The county's year-round population was 14,400 in 2000, with 95 percent on the three largest islands, a couple hundred more on Shaw, and several hundred scattered across Waldron, Decatur, Blakely, Stuart, and a handful of smaller islands. At the peak of the summer tourist season, the overnight population more than doubles. Not surprisingly, the tourist industry is the county's leading employer, while construction accounts for the largest percentage of retail sales. Real estate and banking are also important. Many residents are retired and a substantial number who work are self-employed.
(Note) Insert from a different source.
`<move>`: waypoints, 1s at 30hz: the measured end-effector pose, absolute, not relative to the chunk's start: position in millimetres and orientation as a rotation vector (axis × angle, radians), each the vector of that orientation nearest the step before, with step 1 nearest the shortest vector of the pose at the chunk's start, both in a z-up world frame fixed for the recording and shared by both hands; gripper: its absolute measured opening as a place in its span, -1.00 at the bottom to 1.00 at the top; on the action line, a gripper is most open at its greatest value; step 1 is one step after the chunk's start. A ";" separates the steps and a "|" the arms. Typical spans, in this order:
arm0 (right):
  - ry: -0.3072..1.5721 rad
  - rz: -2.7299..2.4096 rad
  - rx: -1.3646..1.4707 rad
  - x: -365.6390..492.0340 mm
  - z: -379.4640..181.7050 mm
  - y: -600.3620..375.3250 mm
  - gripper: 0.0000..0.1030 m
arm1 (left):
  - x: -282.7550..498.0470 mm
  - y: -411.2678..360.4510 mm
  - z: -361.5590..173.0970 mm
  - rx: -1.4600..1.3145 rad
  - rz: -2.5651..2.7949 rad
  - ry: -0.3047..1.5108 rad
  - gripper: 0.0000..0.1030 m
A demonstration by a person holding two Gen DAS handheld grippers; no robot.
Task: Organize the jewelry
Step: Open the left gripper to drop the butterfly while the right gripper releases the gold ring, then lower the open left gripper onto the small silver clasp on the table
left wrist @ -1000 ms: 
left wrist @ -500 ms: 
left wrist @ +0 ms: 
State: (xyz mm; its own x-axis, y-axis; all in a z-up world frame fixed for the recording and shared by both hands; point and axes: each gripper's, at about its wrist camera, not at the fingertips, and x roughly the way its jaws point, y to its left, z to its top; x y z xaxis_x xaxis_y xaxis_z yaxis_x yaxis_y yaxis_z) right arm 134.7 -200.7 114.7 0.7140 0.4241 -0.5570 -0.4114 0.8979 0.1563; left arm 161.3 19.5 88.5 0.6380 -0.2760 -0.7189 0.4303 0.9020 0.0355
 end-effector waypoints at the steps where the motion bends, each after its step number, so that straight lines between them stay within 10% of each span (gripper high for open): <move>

National, state, and county parks -- some comprising entire islands -- are prime attractions for visitors and residents. Blind, Clark, Doe, James, Jones, Matia, Patos, Posey, Skull, Sucia, Turn, and Victim islands, ranging from small to tiny, are all marine state parks. Lime Kiln Point State Park, formerly a Saanich reef-net site, a lime works, and a lighthouse preserve (the lighthouse still stands), is now a whale-watching park where pods of orca whales often swim near shore. San Juan Island National Historical Park commemorates the Pig War and its peaceful resolution; the Park's English and American Camp locations also contain important archeological sites from centuries of Salish history, including a sacred Lummi island in Garrison Bay. The Lummi regained Tsel Whi'sen, a village and burial site on Orcas Island's Madrona Point near Eastsound, in 1989 and operate it as a public preserve. At the start of the twenty-first century, descendants of the Salish who made the islands home for millennia share their fragile beauty with other island residents of all heritages and visitors from around the world.